It’s easy to torture people when you have power over them – Andres Serrano
Don't tell me it doesn't work - torture works – Donald Trump
Since the 1980s Andres Serrano's work has sparked debate and raised questions about censorship, taste, public decency and acceptable modes of expression. In 1987 Serrano received international attention for his work 'Piss Christ', a photograph of a small plastic crucifix submerged in a tank of the artist’s urine. The work ignited a national debate on the freedom of artistic expression and the public financing of controversial artworks.
Stills’ exhibition will feature a selection of recent photographs from Serrano’s ‘Torture’ series commissioned by socio-political arts organization a/political in 2015. Many of the works in the series were staged at The Foundry, an experimental space in the French industrial town of Maubourguet. Here, Serrano assumed the role of the torturer and under the guidance of military personnel photographed more than 40 subjects in degrading positions using devices that were produced on-site by the local residents.
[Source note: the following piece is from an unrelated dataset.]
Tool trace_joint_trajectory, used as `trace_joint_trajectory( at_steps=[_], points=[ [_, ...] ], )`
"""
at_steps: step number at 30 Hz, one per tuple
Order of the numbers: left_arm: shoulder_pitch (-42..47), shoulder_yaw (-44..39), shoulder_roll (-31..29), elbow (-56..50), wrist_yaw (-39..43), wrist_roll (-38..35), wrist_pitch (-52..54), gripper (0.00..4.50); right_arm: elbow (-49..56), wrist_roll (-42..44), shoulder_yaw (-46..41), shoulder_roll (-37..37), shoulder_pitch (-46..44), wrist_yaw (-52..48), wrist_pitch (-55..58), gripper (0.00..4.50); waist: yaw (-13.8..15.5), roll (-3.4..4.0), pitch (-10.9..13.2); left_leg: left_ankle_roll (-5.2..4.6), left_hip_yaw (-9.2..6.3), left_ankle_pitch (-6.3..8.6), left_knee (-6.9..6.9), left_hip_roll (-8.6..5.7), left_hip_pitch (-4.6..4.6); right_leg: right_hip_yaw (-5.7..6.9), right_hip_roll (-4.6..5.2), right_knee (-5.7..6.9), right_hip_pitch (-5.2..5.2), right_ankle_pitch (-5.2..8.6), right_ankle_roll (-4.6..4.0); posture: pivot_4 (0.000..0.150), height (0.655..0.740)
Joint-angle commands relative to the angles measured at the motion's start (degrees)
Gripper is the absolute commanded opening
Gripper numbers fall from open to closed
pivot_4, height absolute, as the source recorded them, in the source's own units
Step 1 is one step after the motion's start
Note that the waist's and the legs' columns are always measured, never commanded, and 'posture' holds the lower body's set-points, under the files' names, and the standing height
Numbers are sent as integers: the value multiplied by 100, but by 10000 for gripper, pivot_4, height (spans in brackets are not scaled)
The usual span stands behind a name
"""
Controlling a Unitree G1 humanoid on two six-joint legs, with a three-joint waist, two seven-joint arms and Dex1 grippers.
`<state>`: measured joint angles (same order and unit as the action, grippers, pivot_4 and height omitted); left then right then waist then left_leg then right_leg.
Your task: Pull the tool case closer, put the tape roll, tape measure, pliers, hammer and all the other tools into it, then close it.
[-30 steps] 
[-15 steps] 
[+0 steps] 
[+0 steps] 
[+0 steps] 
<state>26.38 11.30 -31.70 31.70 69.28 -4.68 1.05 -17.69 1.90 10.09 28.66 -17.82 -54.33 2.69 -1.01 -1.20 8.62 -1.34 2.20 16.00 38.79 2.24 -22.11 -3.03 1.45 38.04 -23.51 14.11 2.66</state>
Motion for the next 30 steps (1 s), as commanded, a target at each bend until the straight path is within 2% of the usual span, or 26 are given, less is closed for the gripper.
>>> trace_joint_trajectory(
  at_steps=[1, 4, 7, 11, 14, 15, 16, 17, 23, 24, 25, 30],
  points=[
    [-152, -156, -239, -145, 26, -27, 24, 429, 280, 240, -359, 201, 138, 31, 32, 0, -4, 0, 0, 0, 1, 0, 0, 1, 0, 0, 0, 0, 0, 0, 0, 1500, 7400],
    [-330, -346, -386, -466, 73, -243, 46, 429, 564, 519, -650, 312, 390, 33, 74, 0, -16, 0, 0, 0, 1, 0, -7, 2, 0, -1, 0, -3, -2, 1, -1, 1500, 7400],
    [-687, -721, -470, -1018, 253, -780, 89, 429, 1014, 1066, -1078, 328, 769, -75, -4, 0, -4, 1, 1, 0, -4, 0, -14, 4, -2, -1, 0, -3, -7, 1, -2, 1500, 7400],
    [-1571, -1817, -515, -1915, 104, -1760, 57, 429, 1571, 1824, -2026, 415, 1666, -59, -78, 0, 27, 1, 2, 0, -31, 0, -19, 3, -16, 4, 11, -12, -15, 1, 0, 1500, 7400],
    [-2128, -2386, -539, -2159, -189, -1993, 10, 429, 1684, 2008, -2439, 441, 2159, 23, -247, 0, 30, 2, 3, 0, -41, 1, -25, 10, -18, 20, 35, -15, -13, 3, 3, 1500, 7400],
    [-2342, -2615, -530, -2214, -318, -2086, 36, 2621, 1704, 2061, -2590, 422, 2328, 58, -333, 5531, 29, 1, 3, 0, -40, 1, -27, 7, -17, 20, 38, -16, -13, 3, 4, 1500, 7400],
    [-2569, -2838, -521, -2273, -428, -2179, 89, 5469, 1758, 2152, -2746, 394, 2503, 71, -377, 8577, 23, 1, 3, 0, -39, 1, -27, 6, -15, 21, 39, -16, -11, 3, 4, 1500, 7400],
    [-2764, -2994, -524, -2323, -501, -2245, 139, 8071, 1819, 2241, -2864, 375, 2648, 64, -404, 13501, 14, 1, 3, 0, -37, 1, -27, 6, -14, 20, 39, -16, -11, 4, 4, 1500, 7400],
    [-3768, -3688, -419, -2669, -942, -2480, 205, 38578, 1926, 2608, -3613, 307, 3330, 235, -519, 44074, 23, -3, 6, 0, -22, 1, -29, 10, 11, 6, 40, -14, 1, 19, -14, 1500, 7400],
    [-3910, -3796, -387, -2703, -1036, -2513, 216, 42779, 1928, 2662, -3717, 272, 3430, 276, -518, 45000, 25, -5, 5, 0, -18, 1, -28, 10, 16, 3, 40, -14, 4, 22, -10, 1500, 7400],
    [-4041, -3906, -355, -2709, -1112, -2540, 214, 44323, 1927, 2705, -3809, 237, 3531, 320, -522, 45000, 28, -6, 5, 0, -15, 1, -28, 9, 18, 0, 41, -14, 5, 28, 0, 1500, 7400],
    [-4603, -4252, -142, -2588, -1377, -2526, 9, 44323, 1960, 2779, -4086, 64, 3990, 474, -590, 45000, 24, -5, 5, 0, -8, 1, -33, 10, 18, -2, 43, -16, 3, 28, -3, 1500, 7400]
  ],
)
The subjects suffered humiliation and actual physical distress as they were shackled, submerged and forced into stress positions for extended periods of time.
For this body of work, Serrano travelled widely, photographing prisons, immigration removal centers and concentration camps, as well as torture devices from important historical collections and tourist attractions. The compositions have been elevated to the status of Renaissance altarpieces and are among the largest images the artist has ever produced.